Comme pour le nord de Paris, à la Goutte d’Or, des policiers marocains pourraient bientôt prêter main-forte à leurs collègues de la police française à Rennes, où un député veut déposer un projet de loi visant à faire appel à la police marocaine pour identifier les migrants mineurs non-accompagnés dans la ville de Rennes.

Le député de La République en Marche (LREM) d’Ille-et-Vilaine et président du groupe d’amitié Maroc-France, Mustapha Laabid veut déposer un projet de loi pour une expérimentation, déclare-t-il au journal Le Télégramme, à l’image de ce qui se fait actuellement dans quelques arrondissements de Paris où la police marocaine procède à des auditions.

« Je travaille sur une loi sur les mineurs non accompagnés. Une proposition de loi pour aborder différemment l’accueil de ces jeunes (…) la plus grande difficulté est de savoir d’où ils viennent… Maroc, Algérie… Pour beaucoup, on ne sait pas » a-t-il déclaré au site régional le télégramme.

D’après la chancellerie, cette mission tentera de « rétablir les liens familiaux, voire d’envisager le retour de ces jeunes au Maroc, s’il est établi que ce retour correspond à l’intérêt supérieur de l’enfant ».

Ces policiers marocains devraient procéder à des auditions après des interpellations de la police française. Si le jeune mineur fait l’objet d’un signalement de la part de sa famille au Maroc, il pourra alors être rapatrié. Si l’enfant n’est pas signalé, les ministères marocains et français de la Justice tentent de trouver un accord pour garantir « la protection des mineurs » tout en procédant à leur éloignement jusqu’au Maroc.

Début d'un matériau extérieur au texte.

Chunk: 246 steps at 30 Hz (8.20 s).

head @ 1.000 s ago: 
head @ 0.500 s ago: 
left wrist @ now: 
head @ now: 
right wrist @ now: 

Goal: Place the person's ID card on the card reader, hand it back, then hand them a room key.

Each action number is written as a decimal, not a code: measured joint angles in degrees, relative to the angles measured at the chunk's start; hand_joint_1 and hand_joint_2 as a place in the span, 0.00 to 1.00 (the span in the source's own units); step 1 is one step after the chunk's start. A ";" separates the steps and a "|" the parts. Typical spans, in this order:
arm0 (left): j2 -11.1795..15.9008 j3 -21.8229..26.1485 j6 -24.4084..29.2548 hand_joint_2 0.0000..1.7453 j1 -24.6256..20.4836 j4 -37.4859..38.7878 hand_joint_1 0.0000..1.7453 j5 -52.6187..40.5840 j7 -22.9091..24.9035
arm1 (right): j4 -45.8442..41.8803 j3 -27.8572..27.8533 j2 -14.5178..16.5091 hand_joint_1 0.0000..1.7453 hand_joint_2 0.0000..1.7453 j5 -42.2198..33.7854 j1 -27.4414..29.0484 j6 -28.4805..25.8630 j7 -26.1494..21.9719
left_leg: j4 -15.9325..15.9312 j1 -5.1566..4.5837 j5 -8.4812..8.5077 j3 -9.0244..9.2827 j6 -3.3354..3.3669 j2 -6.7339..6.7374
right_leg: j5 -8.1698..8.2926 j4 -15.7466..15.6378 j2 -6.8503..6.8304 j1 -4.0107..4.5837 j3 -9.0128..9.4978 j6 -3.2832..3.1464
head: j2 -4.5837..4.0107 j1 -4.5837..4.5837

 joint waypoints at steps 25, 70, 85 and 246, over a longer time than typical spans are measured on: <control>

Ce dernier rencontrera, dès demain, le ministre de l’Intérieur, français Gérard Collomb pour le convaincre du bien-fondé de ce projet de loi, assurant que «le Maroc est opérationnel. Ils m’ont donné leur accord».

La nouvelle Consule général du Maroc à Rennes, Najoua El Berrak, a déclaré: «Je respecte la proposition du député Mustapha Laabid. Une fois que j’aurai réuni toutes les informations concernant la situation à Rennes, je les transmettrai à ma hiérarchie qui verra avec la France s’il est pertinent de faire la même chose ici. S’il y a accord, le consulat aménagera l’espace nécessaire pour ces identifications».